Introduction
At EF23 I wanted to go to see a talk given by XX on analysis performed on e621’s posts and tags, I didn’t make it (hungover I think). Berf, oh well, I read a little in the EF newspaper on the talk, and forgot until I refound the newspaper clearing office. That motivated me to take a little look at e621 scraping, and what I can learn from the tags. Bonus: i’m learning to create interactive data analysis dashboards with python, this could be a neat little project!
Scraping e621
I need to get the post data associated with each image posted to e621, thankfully an API is exposed by e621 to facilitate automated (bulk) harvesting of their data. A scraper was written to acquire the post data, respecting server load concerns (a 200 posts per 10s rate limit was imposed upon the scraper), and left running… Over the course of 2 months, 500,000 posts were ingested and their metadata stored in a mySQL database, image files were not downloaded. A failure rate of approximately 2% was accepted (encoding errors for weird characters, post description overfilling the database field length of 3000 characters, etc.) as it was deemed the remaining 98% of posts will provide a sufficiently representative sampling of the whole.

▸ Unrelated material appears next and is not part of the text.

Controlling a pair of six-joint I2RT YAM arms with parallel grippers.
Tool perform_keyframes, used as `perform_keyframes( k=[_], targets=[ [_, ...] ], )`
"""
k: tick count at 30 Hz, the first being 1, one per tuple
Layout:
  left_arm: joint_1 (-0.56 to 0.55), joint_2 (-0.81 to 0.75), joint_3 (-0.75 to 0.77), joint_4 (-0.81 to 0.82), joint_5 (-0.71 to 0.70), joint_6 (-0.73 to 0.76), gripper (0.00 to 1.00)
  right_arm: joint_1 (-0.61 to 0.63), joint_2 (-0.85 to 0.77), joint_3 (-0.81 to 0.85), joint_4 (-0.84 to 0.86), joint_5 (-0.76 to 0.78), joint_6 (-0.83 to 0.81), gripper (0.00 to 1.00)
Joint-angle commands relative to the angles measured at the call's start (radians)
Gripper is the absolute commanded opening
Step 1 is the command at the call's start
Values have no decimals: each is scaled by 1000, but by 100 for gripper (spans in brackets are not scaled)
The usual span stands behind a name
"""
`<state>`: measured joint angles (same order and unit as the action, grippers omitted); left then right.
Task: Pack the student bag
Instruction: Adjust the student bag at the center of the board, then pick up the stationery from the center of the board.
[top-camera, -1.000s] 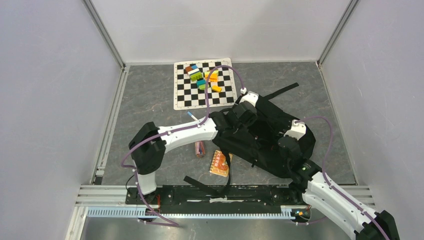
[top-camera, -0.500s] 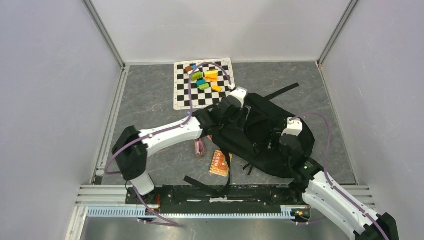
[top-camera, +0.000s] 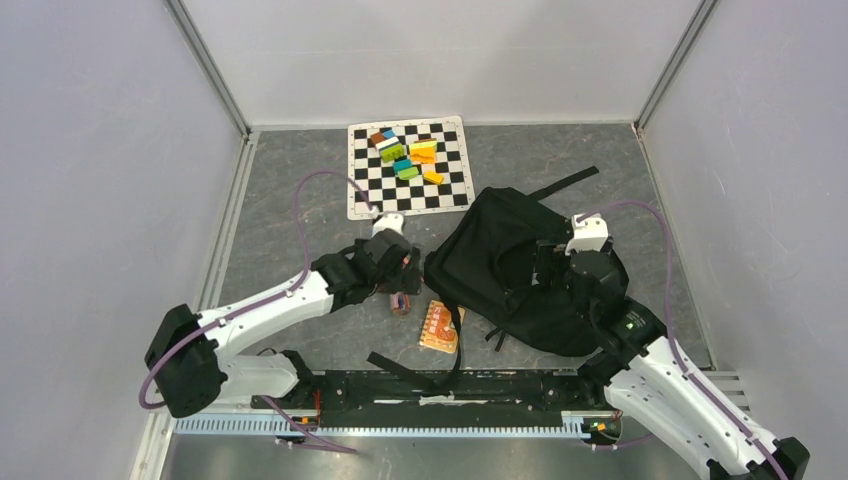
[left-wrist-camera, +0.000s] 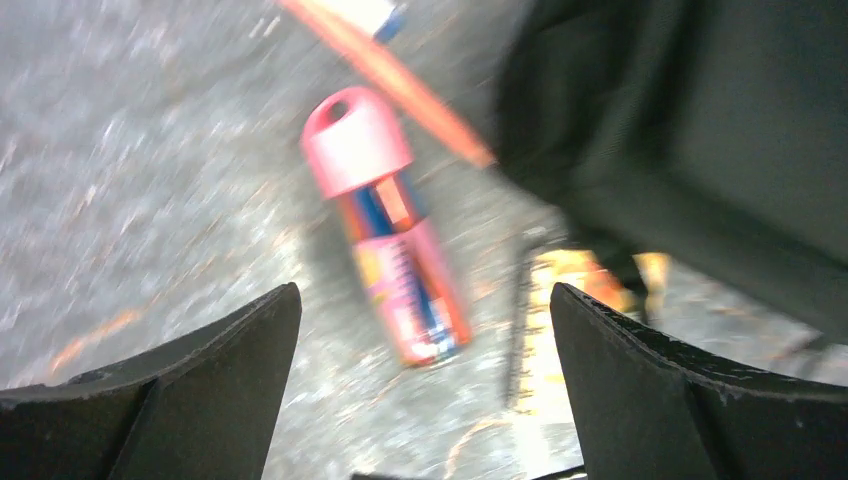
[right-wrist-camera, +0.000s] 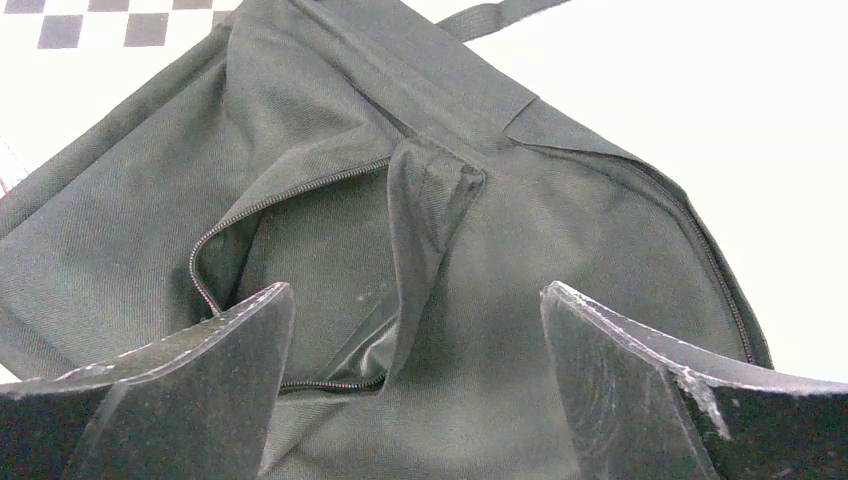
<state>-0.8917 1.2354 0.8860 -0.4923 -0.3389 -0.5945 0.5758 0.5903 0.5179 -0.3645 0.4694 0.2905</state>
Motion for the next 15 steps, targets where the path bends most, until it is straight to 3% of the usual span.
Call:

A graph of the number of posts, arranged by year and month is presented below:
Interesting, this tells us a couple of things at first glance: there are some busy periods for posting (spikes), and there’s a general upward trend in the number of posts per month (fandom becomes more popular / more art is produced / more art is posted to the site as it becomes more popular).

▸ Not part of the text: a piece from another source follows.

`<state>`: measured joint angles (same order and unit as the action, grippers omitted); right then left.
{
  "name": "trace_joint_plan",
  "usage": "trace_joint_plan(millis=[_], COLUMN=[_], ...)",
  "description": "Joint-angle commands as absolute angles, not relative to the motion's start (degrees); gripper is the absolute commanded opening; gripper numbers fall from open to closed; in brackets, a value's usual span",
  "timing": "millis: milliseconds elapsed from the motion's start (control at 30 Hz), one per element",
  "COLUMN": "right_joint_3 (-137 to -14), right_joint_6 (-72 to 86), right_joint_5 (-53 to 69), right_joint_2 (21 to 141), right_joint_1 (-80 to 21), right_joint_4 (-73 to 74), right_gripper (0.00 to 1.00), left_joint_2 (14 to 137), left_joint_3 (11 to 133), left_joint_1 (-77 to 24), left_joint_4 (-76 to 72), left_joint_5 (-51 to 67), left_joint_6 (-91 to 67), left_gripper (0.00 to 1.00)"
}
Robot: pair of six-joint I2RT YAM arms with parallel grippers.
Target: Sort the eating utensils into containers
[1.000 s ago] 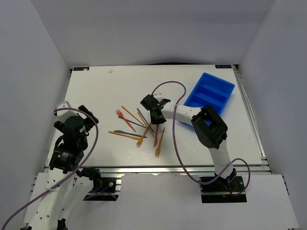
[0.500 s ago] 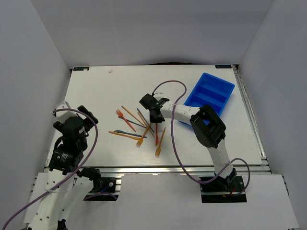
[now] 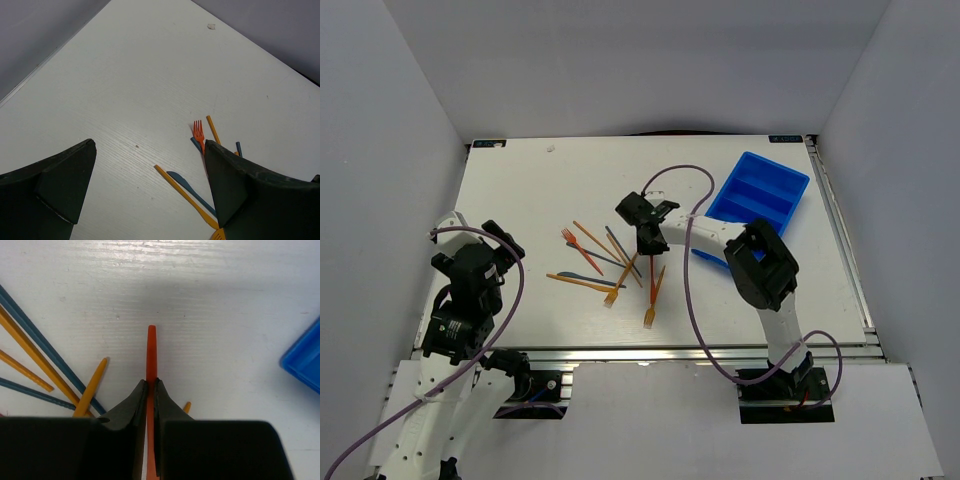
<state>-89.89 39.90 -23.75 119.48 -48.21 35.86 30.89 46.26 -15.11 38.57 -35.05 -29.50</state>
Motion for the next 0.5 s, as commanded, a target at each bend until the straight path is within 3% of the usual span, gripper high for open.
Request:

Now we have the posts ingested, time to look at some other stuff. What are the most popular tags used on e621? I’ll query the top 15, and collect the rest of the data as “other”, and plot as a pie chart. Top 15 tags, Other presented with their percentage occurence in the legend.
Cool. Lets look at how the top 5 of these tags change with time. “Anthro” follows the shape of the post vs. time curve, and is basically a defining tag present on each post. The others show more muted variation following loosely the shape of the posts v time plot, with some subtly changes; for example male and female switch in relative popularity at a couple of points. This could warrant further investigation.
Hmmm… Lets take a look at the species present in the e621 posts. Thankfully e621’s metadata differentiates between species, copyright, character, and descriptive tags.
Closing statement
OK, that’s enough for a quick look at the e621 data. I’ll continue looking deeper, have some near ideas, and will make these interactive plots available too ^.^